After losing a legal battle to retain the right to remain in the UK, a disabled athlete who has earned Britain five gold medals is set for deportation back to his homeland of Nigeria.

42-year-old power lifter Vincent Onwubiko, from south-east London’s Lewisham, represented Britain at the 1995 and 1997 Stoke Mandeville Games and also at the 1996 Birmingham World Champion of Champions event.

Onwubiko arrived in the UK in 1994 and is currently married to a British woman and has an 11-year-old daughter as a result of the partnership. However, he was sentenced to five months in jail in 2007 for driving while disqualified. He had previously been convicted on two occasions of careless driving.

Onwubiko, who is confined to a wheelchair as a result of polio, was arrested by agency officials at the end of his prison sentence and taken to the removal Centre at Dover. Onwubiko has stated that the centre refused to admit him due to his not having the use of his legs. As a result, he was then taken to south London’s Brixton prison where he was eventually granted bail in January 2008. He has been in detention ever since last August following his call for an interview.

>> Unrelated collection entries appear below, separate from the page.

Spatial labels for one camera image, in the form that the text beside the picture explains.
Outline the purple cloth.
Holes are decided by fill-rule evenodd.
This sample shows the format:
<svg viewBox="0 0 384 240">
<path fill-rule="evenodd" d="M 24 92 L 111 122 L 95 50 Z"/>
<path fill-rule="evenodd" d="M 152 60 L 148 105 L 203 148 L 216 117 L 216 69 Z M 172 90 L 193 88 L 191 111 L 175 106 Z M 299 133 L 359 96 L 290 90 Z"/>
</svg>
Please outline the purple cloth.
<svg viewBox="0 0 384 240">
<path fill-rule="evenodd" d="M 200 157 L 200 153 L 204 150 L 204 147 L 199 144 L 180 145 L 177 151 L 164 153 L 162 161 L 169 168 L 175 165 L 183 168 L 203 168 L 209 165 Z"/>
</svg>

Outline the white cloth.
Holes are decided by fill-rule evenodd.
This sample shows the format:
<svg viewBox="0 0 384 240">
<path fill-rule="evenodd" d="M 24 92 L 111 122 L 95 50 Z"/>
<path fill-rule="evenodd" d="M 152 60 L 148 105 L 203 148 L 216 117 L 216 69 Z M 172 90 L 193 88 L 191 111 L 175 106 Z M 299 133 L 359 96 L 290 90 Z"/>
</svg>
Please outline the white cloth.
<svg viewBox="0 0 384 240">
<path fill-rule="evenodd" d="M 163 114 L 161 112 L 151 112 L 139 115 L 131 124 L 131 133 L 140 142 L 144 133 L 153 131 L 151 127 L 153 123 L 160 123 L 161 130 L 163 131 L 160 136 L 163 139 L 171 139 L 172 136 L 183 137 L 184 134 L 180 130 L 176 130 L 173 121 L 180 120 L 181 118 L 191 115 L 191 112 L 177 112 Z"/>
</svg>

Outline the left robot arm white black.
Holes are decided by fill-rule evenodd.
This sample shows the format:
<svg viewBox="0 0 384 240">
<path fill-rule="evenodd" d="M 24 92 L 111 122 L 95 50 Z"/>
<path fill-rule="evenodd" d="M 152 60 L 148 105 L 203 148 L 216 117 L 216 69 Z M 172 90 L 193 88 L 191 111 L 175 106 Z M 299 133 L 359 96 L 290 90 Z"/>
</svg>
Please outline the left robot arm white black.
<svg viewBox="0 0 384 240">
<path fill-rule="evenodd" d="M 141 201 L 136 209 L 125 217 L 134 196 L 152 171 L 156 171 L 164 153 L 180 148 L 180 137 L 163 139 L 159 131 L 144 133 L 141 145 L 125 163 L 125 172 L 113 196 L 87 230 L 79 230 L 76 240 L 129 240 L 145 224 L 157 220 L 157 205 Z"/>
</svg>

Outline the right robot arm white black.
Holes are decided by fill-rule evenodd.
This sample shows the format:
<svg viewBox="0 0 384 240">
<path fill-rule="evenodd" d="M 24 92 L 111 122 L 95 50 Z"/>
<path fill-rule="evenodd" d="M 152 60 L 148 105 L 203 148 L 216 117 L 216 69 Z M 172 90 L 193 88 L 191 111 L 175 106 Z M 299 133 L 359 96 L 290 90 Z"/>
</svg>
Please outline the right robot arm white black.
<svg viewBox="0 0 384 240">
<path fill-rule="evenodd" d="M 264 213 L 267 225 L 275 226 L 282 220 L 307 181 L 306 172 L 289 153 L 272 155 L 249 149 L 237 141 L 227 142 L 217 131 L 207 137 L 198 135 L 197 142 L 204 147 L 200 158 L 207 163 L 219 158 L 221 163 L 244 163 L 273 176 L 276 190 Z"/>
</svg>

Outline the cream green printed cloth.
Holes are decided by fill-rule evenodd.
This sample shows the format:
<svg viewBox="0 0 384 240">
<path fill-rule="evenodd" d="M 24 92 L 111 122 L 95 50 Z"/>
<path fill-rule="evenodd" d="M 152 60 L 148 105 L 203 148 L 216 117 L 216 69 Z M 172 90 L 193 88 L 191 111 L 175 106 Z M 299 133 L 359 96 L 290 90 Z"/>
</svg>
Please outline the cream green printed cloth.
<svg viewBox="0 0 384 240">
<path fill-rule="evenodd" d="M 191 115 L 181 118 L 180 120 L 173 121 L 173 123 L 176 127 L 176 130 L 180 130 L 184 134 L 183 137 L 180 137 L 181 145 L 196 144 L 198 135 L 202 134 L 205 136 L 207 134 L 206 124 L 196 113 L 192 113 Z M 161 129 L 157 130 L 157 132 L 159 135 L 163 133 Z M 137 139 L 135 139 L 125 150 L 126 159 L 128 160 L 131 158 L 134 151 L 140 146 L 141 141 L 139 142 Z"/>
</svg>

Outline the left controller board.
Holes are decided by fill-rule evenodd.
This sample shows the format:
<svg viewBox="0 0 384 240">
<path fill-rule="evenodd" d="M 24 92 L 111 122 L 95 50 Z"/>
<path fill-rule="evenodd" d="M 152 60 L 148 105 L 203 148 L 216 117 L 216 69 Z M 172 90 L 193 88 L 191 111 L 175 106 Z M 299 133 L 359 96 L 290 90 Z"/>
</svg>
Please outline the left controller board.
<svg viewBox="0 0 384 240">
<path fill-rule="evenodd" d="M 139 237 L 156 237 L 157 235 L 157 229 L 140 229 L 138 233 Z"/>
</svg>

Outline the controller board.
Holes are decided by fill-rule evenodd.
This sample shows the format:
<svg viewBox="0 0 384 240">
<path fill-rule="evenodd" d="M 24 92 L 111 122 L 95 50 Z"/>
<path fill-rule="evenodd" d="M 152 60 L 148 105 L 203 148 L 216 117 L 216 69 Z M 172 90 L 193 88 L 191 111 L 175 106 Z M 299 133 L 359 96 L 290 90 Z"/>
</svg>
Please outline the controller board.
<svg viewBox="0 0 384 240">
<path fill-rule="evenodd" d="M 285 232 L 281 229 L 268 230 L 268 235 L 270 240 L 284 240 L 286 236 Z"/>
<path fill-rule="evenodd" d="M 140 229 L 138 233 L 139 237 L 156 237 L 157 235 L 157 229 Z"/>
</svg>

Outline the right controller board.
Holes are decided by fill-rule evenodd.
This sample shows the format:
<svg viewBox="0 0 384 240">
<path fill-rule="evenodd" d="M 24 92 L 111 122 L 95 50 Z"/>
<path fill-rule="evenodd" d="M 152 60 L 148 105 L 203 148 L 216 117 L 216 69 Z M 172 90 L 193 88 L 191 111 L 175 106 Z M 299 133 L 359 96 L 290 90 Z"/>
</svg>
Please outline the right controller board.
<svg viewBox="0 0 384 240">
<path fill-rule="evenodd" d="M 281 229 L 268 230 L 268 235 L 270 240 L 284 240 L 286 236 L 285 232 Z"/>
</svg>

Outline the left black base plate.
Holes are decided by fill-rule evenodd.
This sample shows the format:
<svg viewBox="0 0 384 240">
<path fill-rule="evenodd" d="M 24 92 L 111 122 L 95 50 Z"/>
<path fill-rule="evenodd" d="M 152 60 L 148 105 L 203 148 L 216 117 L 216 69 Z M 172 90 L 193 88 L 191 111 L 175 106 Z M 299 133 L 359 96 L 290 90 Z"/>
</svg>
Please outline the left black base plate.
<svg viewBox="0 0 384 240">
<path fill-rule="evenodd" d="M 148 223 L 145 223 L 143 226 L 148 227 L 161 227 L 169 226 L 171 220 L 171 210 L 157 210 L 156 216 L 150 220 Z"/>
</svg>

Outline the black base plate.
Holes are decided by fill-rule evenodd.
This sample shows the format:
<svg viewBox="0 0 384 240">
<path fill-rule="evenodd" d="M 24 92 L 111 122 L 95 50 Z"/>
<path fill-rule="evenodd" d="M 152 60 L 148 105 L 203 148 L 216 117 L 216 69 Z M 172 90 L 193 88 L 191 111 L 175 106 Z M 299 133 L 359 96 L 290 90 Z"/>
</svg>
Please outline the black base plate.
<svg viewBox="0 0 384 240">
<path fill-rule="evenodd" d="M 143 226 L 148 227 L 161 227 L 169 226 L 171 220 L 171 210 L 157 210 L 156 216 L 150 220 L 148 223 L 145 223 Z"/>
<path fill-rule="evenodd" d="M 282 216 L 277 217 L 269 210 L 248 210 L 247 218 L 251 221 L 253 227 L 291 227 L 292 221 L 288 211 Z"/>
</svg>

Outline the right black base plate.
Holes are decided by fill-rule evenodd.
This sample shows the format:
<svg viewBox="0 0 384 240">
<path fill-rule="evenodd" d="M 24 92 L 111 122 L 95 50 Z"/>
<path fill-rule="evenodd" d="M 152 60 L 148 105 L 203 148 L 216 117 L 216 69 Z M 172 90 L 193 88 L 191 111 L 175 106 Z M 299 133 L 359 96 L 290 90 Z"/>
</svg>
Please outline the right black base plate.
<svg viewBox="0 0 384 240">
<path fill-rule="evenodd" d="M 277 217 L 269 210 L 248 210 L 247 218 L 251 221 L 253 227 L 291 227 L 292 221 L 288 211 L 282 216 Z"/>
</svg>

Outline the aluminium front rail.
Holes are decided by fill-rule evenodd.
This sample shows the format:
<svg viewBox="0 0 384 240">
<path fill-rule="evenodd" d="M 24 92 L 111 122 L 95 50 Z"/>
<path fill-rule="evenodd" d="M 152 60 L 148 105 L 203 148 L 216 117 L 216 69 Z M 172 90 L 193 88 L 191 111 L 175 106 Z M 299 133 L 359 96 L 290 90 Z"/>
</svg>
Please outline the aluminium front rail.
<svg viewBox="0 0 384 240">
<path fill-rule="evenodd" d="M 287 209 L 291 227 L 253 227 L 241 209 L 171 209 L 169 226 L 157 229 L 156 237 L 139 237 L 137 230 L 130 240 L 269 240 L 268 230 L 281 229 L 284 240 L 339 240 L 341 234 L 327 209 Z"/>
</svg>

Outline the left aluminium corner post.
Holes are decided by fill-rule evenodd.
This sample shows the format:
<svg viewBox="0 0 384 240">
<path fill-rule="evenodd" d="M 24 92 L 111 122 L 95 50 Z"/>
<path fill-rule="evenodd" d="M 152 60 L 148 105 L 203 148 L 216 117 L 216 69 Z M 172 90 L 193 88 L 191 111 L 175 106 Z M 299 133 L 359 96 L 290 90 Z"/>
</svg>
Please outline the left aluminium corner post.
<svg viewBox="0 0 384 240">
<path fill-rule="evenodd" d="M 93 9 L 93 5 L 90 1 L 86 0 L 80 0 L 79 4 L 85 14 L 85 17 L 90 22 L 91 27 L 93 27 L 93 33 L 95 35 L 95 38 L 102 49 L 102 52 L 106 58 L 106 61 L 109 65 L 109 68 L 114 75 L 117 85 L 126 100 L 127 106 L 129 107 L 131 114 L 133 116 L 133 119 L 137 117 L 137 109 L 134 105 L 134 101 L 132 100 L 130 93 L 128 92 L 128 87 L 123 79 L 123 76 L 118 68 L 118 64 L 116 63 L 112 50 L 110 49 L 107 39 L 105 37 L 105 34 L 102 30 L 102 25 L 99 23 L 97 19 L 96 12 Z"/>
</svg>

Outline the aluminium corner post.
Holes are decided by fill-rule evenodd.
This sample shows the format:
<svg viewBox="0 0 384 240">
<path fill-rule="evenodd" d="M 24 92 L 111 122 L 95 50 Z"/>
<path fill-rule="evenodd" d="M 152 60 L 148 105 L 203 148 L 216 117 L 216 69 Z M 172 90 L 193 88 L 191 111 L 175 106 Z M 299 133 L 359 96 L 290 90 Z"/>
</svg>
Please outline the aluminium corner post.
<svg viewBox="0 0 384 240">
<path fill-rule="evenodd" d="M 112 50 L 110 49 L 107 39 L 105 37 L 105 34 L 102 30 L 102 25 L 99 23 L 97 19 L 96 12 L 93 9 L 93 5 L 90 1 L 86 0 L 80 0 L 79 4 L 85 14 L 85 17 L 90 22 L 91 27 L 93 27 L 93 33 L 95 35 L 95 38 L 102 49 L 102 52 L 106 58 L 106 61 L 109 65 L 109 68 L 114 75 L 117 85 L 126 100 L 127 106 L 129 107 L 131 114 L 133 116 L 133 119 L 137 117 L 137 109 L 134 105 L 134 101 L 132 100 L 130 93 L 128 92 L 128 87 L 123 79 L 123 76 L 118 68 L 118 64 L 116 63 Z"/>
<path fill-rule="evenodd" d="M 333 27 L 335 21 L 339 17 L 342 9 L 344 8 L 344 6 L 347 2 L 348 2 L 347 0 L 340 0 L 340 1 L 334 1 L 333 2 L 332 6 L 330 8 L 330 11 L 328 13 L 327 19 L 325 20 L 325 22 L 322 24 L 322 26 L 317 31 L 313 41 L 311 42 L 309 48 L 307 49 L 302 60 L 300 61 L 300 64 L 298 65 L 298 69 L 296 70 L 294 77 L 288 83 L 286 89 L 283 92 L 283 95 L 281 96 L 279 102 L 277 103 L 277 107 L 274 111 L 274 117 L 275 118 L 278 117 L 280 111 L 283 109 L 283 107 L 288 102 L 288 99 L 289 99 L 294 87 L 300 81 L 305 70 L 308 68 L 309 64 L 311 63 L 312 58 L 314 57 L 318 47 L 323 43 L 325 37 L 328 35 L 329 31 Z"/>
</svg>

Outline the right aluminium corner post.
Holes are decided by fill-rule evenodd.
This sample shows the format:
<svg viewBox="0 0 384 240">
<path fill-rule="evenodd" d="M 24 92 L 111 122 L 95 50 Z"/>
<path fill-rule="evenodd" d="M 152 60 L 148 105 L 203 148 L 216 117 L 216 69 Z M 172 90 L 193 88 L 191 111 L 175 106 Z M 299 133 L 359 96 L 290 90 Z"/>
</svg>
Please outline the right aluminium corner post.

He is due to be deported from the UK today out of Heathrow Airport, although supporters have said that they may have won a stay on his deportation. Their defence is that his physical condition requires proper medical treatment and that prison was inappropriate.

The Home Office has said that Onwubiko’s deportation was in light of his string of convictions and that there were no legal actions that would prevent them doing so.